> **The task**: Word for word, set down the records and skip each picture.

> **Collection entries**:
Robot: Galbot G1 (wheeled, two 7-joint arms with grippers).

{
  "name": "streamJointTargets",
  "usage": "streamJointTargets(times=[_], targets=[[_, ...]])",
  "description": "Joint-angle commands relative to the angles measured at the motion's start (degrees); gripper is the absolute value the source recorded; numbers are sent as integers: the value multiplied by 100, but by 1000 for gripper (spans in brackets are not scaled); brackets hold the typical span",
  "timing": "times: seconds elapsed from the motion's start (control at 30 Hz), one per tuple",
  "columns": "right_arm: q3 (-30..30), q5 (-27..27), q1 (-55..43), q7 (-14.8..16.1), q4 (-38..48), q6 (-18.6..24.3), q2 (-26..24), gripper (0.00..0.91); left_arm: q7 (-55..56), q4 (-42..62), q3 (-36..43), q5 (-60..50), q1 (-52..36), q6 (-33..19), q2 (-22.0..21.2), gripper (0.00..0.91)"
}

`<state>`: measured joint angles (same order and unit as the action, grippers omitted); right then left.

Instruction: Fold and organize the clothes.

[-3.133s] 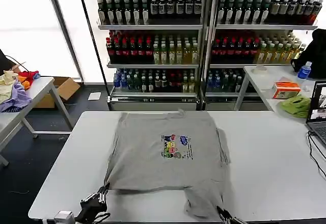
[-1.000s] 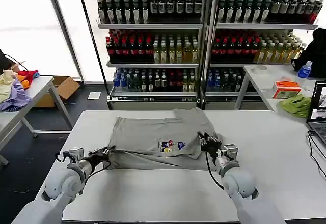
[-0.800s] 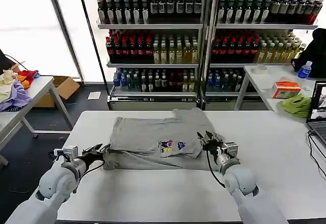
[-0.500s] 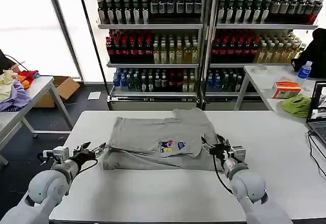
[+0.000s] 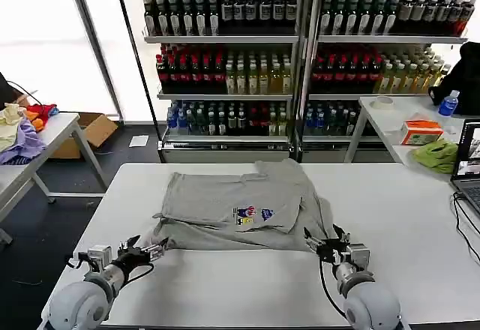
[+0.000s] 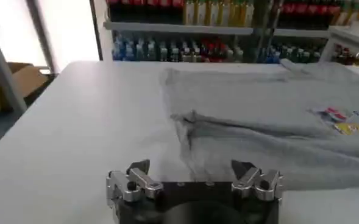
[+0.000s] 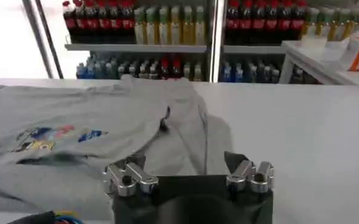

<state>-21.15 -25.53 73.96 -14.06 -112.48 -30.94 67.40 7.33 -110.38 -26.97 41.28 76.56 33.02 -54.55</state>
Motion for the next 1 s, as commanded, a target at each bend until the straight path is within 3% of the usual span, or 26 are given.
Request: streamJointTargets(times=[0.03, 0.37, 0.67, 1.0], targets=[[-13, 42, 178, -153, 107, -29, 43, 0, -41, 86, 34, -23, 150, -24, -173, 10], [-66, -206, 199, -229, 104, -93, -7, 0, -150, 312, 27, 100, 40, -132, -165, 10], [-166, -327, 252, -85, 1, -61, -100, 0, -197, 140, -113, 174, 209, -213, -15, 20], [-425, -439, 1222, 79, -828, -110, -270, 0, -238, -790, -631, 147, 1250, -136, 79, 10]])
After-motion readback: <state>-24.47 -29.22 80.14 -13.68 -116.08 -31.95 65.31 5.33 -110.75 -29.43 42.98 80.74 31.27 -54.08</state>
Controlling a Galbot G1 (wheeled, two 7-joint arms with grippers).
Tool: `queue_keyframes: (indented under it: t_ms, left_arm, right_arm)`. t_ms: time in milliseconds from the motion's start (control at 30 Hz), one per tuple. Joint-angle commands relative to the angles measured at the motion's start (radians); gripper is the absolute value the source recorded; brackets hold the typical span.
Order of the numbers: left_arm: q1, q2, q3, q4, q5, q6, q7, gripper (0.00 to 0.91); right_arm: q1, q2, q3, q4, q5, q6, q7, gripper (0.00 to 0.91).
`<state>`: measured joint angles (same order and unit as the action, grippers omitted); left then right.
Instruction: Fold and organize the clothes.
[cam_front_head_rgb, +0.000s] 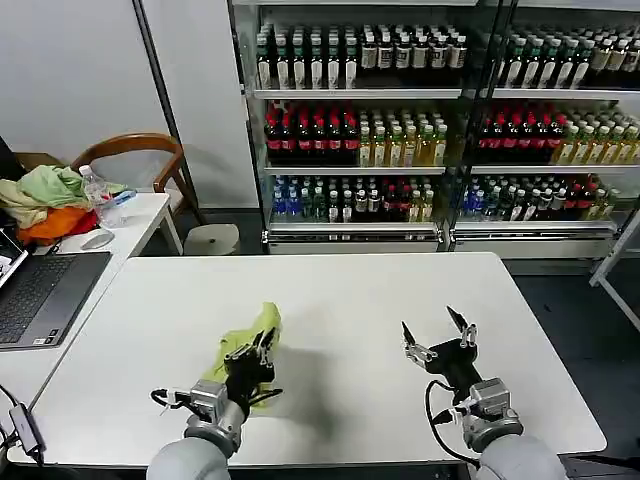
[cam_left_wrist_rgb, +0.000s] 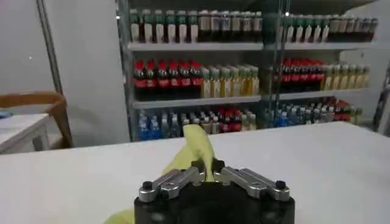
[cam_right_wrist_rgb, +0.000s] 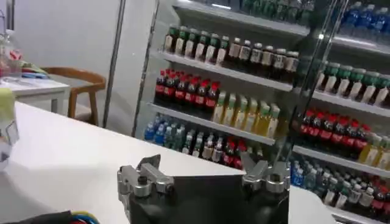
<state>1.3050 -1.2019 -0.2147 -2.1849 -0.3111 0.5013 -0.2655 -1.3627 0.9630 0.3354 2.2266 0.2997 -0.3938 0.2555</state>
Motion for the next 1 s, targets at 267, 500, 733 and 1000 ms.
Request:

> **Answer section**:
Robot: Galbot G1 (wheeled, two 7-joint arms with grippers).

{
  "name": "streamJointTargets",
  "usage": "streamJointTargets(times=[_], targets=[[_, ...]])",
  "description": "Joint-angle commands relative to the angles measured at the motion's start (degrees); gripper is the absolute value the source recorded; numbers are sent as integers: the value multiplied by 100, but by 1000 for gripper (spans in brackets are not scaled); brackets hold the typical span",
  "timing": "times: seconds elapsed from the motion's start (control at 30 Hz), one per tuple",
  "columns": "right_arm: q3 (-30..30), q5 (-27..27), q1 (-55..43), q7 (-14.8..16.1), q4 (-38..48), q6 (-18.6..24.3), q2 (-26..24), gripper (0.00..0.91); left_arm: q7 (-55..56), q4 (-42..62), q3 (-36..43), q5 (-60..50), q1 (-52..36), q6 (-33..19), q2 (-22.0..21.2), gripper (0.00..0.91)"
}

`<state>`: measured joint angles (same order and unit as the action, grippers omitted); right then left.

Instruction: Fold and organize the clothes.

[-3.133s] 
[-1.000s] 
[-0.800s] 
[-0.500s] 
[+0.000s] 
[+0.000s] 
[+0.000s] 

<state>-21.15 -25.53 73.96 -14.06 -112.48 -30.94 67.40 7.33 -110.38 -26.97 41.28 76.56 33.02 -54.55</state>
Motion for the next 1 s, as commanded, a target at each bend until the straight path is within 3% of the usual span, or 26 are given.
Request: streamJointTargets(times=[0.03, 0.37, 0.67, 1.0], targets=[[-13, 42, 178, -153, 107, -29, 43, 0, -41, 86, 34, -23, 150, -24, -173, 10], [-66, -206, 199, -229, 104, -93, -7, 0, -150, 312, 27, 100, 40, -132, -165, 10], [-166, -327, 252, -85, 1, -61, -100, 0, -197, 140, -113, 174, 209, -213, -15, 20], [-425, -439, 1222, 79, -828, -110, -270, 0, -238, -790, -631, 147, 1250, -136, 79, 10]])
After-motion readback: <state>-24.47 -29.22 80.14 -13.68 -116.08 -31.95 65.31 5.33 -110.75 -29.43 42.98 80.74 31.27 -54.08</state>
Controlling a Galbot G1 (wheeled, two 7-joint arms with grippers).
Tool: `queue_keyframes: (indented under it: t_ms, left_arm, right_arm)`. t_ms: time in milliseconds from the motion's start (control at 30 Hz), one per tuple. Joint-angle commands relative to the angles measured at the motion's start (radians); gripper is the absolute value the source recorded; brackets hold the typical span.
Order of the numbers: left_arm: q1, q2, q3, q4, q5, q6, q7, gripper (0.00 to 0.91); right_arm: q1, q2, q3, q4, q5, q6, q7, gripper (0.00 to 0.91).
`<state>`: measured joint angles (same order and unit as the action, grippers omitted); left then right.
Instruction: Fold and organize the clothes.
[cam_front_head_rgb, +0.000s] 
[cam_left_wrist_rgb, +0.000s] 
[cam_right_wrist_rgb, +0.000s] 
<state>1.3050 -1.2019 -0.2147 -2.1849 -0.3111 0.5013 -0.2655 -1.3627 0.9630 0.3354 2.2266 0.2997 -0.3938 0.2555</state>
Motion for the next 1 s, targets at 267, 500, 733 and 1000 ms.
Request:

Work on this exercise is complete.